## What the exercise asks
Lines from the first one down to the one containing "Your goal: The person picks" in the data below are the only ones needed; please return them exactly, both ends included.

## Exercise material
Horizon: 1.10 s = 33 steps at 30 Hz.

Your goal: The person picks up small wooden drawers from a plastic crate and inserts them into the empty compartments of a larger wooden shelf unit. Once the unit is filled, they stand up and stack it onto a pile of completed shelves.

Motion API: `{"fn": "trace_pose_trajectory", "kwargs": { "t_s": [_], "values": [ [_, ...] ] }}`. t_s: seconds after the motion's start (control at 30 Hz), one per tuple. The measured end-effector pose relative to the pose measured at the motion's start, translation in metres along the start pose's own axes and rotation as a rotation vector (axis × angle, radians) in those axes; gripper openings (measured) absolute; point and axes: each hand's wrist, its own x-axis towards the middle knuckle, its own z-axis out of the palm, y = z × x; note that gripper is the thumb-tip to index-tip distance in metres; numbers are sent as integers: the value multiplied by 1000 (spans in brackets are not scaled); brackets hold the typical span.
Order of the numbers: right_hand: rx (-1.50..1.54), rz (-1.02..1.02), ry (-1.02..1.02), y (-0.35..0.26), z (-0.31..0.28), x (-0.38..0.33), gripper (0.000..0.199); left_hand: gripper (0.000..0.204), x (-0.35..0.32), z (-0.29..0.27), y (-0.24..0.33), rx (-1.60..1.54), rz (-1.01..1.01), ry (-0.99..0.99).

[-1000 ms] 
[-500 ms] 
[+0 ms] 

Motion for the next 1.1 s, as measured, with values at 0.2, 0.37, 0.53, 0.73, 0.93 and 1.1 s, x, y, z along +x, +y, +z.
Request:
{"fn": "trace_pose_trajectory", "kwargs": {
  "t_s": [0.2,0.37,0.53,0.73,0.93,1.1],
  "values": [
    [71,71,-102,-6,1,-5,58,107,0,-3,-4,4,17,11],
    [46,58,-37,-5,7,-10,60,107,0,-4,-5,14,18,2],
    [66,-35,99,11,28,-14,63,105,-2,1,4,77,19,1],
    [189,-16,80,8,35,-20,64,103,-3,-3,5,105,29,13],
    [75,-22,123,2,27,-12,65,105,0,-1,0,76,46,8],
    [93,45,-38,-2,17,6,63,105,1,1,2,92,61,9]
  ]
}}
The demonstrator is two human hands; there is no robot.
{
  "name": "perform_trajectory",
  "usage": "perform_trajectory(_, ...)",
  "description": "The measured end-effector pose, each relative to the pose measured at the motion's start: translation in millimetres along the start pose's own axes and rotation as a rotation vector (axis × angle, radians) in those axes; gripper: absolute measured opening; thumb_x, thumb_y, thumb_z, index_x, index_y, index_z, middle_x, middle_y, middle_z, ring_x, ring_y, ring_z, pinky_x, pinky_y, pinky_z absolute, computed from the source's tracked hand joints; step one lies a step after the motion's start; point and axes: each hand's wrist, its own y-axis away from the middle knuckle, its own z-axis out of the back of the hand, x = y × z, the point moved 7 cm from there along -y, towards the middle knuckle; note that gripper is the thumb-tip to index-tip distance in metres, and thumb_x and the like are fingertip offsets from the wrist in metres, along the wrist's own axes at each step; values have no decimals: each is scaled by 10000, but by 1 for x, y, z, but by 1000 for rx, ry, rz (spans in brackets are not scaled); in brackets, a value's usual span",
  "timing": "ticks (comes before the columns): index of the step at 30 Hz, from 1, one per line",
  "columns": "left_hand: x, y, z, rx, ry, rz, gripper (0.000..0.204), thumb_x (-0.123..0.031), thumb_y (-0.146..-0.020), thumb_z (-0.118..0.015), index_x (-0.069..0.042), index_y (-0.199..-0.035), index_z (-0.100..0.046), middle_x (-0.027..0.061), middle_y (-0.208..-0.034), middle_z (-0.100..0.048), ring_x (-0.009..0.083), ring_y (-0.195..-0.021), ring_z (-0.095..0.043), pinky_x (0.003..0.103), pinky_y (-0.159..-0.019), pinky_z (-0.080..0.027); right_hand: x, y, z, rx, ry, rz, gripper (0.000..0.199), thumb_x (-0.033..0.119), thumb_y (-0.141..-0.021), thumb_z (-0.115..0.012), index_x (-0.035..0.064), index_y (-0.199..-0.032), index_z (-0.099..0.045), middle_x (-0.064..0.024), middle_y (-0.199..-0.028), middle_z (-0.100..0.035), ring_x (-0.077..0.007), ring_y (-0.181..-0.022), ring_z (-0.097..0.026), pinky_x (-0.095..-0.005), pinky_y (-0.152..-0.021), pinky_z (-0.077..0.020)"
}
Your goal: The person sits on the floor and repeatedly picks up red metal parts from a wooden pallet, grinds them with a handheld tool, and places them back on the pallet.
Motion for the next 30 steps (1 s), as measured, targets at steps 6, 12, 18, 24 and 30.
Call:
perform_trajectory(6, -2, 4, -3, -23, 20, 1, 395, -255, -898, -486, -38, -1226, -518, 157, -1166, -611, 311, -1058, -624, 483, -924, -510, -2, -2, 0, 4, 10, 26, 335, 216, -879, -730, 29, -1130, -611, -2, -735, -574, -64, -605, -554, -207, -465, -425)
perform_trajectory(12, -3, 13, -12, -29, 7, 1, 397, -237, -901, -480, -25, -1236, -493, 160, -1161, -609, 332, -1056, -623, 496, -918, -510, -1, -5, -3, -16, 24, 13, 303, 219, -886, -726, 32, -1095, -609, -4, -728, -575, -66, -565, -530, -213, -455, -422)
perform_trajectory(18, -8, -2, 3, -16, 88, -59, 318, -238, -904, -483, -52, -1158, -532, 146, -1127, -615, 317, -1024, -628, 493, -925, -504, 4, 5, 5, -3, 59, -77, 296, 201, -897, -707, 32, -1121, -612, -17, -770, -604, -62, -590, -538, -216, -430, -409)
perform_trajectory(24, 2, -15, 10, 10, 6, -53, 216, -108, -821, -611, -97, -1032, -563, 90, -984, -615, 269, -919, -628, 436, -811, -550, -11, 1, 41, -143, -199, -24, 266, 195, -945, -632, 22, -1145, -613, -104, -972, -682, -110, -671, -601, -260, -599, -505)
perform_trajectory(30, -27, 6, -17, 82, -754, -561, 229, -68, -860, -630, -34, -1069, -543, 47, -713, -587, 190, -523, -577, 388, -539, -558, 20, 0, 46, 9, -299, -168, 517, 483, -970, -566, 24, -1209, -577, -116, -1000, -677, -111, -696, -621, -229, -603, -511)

## Output below
Horizon: 1.10 s = 33 steps at 30 Hz.

Your goal: The person picks up small wooden drawers from a plastic crate and inserts them into the empty compartments of a larger wooden shelf unit. Once the unit is filled, they stand up and stack it onto a pile of completed shelves.

With that, the exercise is complete.